If you choose to annotate your servlets (instead of using the web.xml file as described above), you can simply add the following annotation to your servlet.
@PersistenceContext(name="persistence/em",unitName="MYPU")
If you wish to use another address for the persistence context, you can define them with the setJndiAddresses() method. You can also define the location for the JTA UserTransaction, but that should be always accessible from “ java:comp/UserTransaction” by the JEE6 specification.
Entity Providers as Enterprise Beans
Entity providers can be Enterprise JavaBeans (EJB). This may be useful if you use JPAContainer in a Java EE application server. In such case, you need to implement a custom entity provider that allows the server to inject the entity manager.
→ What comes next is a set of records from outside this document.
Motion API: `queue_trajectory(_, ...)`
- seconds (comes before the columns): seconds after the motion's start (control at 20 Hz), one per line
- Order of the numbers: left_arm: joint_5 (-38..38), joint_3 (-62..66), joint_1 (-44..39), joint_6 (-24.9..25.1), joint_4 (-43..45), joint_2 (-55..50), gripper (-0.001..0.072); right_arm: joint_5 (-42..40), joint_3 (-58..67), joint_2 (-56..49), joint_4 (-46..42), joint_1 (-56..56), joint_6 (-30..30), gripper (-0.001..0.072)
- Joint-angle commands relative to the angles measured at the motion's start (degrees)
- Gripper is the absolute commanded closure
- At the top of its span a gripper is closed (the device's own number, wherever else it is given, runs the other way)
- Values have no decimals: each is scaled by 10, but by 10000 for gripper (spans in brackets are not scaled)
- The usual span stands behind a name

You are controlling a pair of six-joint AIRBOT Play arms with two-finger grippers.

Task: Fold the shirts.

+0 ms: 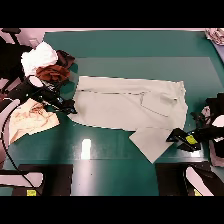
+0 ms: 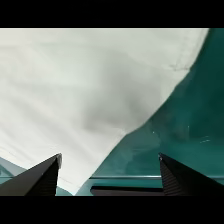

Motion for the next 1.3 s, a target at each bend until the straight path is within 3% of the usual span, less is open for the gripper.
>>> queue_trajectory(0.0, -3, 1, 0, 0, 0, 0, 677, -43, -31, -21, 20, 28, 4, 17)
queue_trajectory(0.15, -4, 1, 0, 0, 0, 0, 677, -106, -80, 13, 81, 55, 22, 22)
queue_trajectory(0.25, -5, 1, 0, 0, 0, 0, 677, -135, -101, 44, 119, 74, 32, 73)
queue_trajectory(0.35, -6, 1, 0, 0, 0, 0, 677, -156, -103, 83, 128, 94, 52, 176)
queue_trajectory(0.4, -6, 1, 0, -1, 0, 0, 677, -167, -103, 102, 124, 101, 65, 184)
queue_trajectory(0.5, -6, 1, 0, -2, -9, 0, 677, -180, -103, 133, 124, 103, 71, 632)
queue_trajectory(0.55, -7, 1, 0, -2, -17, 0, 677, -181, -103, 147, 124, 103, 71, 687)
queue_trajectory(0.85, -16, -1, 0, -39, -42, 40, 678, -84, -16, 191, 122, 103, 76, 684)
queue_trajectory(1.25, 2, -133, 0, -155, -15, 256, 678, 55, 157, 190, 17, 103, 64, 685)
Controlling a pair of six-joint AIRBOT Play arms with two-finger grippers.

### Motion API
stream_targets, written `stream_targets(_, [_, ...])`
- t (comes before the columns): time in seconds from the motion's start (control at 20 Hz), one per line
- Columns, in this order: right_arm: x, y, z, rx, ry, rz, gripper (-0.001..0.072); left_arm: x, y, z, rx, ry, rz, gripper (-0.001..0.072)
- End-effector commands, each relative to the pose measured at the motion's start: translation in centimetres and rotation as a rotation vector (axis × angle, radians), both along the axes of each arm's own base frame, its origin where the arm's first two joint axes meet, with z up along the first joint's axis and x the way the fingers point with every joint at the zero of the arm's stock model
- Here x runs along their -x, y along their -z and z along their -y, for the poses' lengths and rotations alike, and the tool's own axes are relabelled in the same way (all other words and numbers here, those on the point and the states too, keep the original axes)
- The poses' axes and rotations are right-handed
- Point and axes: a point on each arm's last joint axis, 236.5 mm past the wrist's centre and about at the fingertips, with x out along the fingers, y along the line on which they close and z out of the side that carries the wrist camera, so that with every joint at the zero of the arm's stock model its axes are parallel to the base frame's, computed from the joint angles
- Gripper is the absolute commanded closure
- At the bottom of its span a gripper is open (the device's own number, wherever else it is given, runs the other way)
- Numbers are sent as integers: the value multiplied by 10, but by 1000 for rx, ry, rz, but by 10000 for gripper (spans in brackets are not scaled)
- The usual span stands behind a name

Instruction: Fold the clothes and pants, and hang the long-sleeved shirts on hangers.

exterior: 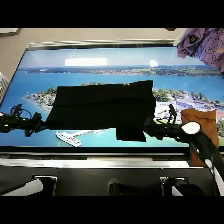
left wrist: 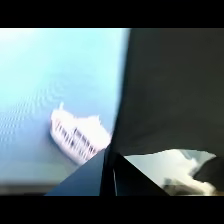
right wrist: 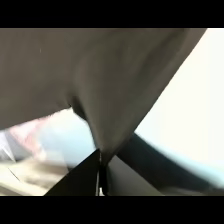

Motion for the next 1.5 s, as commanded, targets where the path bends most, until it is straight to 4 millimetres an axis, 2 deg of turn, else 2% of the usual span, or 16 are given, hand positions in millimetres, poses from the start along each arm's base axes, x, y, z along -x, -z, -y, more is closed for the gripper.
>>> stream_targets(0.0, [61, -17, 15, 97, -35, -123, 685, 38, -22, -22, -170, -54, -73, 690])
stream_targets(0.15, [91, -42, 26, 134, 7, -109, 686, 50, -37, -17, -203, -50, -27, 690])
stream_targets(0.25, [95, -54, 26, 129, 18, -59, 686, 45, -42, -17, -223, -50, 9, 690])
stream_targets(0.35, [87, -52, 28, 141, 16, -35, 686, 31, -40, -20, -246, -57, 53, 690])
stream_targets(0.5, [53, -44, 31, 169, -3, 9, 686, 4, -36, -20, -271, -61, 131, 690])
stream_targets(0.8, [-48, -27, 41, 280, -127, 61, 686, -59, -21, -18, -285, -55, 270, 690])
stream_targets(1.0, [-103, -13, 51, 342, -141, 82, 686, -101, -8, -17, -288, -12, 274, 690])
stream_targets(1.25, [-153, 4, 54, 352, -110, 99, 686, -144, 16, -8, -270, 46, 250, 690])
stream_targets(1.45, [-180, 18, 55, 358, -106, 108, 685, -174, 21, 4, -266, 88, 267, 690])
For example, if you need to use Java Transaction API (JTA) for JPA transactions, you can implement such entity provider as follows. Just extend a built-in entity provider of your choise and annotate the entity manager member as @PersistenceContext. Entity providers can be either stateless or stateful session beans. If you extend a caching entity provider, it has to be stateful.
@Stateless
@TransactionManagement
public class MyEntityProviderBean extends
MutableLocalEntityProvider<MyEntity> {
@PersistenceContext
private EntityManager em;
protected LocalEntityProviderBean() {
super(MyEntity.class);
setTransactionsHandledByProvider(false);
}
@Override
@TransactionAttribute(TransactionAttributeType.REQUIRED)
protected void runInTransaction(Runnable operation) {
super.runInTransaction(operation);
}
@PostConstruct
public void init() {
setEntityManager(em);
/*
* The entity manager is transaction-scoped, which means
* that the entities will be automatically detached when
* the transaction is closed. Therefore, we do not need
* to explicitly detach them.
*/
setEntitiesDetached(false);
}
}
If you have more than one EJB provider, you might want to create an abstract super class of the above and only define the entity type in implementations. You can implement an entity provider as a managed bean in Spring Framefork the same way.